Well, we’d say a couple of things lie behind the multiple rollouts. The first is Americans’ attention: At this point, most voters are only dimly aware of the first stirrings in the 2016 race. Maybe they know Clinton has officially announced her candidacy, maybe they don’t. Most likely they don’t care. So she can announce beginnings over and over, and the media treats them as if they’re brand new every time.
The second is that the campaign is trying to step from one transition point to another. Her April campaign announcement video was personal, in that it featured the individual stories of a number of ordinary folks who were facing transitions in their lives: moving into a house in a better school district, taking the risk of setting up a new business, and so on.
Substantive, it wasn’t.
“The video contains zero policy specifics,” wrote Greg Sargent at the time on his “Plum Line” political blog at the Washington Post.
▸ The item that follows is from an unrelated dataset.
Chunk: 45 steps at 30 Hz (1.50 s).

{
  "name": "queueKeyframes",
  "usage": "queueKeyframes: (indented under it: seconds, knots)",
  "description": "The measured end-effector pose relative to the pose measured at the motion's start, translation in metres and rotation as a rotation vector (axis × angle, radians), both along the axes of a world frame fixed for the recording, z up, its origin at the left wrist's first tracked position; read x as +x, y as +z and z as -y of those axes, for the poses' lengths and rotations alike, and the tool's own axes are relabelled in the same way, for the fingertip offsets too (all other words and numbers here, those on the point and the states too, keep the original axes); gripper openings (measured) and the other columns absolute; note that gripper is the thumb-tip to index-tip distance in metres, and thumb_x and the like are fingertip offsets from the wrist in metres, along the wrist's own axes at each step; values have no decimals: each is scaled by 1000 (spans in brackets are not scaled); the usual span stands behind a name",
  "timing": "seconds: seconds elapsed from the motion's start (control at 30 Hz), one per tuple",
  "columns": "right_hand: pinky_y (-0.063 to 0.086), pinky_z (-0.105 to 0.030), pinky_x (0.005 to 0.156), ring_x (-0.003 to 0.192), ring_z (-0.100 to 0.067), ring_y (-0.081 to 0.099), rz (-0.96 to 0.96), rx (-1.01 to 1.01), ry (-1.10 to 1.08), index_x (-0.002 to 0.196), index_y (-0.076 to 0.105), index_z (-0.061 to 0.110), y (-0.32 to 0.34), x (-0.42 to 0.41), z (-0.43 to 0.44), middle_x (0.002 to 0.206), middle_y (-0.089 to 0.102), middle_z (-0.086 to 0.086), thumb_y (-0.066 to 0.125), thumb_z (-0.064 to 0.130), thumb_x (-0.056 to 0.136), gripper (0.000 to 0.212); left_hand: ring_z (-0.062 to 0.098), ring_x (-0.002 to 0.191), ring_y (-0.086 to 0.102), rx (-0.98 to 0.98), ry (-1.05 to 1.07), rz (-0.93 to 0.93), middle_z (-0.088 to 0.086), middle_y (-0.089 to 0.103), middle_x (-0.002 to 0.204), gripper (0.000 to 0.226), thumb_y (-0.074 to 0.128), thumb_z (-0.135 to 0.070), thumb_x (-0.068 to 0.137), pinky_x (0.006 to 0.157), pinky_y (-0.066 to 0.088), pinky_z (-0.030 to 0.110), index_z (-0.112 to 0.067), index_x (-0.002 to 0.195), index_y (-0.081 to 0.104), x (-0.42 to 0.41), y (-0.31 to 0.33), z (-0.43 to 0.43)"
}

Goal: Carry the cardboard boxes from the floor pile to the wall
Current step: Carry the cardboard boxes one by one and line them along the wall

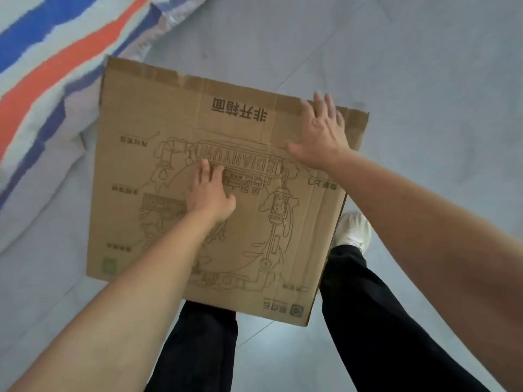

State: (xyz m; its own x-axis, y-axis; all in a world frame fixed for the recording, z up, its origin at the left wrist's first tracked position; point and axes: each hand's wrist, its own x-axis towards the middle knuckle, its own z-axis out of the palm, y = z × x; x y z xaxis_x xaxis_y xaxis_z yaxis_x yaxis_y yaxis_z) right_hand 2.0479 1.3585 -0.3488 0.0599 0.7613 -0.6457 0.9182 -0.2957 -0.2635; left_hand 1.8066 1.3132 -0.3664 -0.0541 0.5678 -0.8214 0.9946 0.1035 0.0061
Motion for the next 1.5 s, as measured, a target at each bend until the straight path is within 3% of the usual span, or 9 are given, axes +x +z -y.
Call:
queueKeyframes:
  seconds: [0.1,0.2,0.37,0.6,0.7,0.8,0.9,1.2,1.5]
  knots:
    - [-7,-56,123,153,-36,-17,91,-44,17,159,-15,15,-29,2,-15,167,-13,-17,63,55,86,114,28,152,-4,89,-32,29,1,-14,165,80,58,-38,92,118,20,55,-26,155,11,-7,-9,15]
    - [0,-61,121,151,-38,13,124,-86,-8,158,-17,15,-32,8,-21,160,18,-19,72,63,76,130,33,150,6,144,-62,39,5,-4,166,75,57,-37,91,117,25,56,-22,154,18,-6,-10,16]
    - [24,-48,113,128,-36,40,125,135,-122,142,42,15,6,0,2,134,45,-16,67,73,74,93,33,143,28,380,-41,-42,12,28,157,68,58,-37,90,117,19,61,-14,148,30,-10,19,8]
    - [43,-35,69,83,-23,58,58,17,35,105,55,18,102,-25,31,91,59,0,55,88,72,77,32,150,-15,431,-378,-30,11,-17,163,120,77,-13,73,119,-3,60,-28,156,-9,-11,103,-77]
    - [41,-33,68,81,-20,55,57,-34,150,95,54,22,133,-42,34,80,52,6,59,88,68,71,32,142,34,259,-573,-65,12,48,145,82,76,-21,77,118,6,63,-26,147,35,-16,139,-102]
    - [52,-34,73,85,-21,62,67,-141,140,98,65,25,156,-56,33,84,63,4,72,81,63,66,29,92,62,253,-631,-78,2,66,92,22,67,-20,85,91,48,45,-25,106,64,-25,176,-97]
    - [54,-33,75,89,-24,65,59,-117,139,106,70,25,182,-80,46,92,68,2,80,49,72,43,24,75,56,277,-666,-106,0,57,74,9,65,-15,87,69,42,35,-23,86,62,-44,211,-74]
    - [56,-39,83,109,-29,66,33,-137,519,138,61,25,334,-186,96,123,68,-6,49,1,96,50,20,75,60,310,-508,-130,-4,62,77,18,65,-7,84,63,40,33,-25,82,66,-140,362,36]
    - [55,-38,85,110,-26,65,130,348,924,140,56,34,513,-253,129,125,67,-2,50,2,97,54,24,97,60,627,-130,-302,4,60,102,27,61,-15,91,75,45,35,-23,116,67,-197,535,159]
But all the people in the announcement were facing economic challenges, pointed out Sargent. Now Clinton is taking the next step: rolling out the highlights of an actual agenda her campaign says can begin to meet these challenges, plus other national problems.
Her aides say Saturday’s speech will thus talk about “four fights:” strengthening the economy, helping families, ending the flow of unaccountable cash into politics, and protecting the US.
Hmm. Still sounds kind of vague, doesn’t it? We’ll have to see what she says. In any case, the “four fights” formulation is supposed to be an echo of the setting, Roosevelt Island’s Four Freedoms Park. Franklin Delano Roosevelt’s “Four Freedoms” were freedom of speech, freedom of religion, freedom from from want, and freedom from fear.
Republicans, of course, say that the reason Clinton’s doing another big splash announcement is that the first didn’t, in fact, go well at all.
She’s trying to hit a reset button, in this view, because she’s dogged by continuing questions about the Clinton Foundation’s finances, Bill Clinton’s paid speeches, and her use of a personal e-mail server during her tenure as secretary of State.
A new CNN/ORC poll found that 57 percent of Americans think Clinton is not honest and trustworthy, up from 49 percent in March.
“Campaign aides familiar with the speech on Saturday say Clinton’s chief goal will be to outline her rationale for running, providing voters with a reason to elect her, and responding to those who have said her run is based on nothing more than inevitability,” write CNN’s Jeff Zeleny and Dan Merica.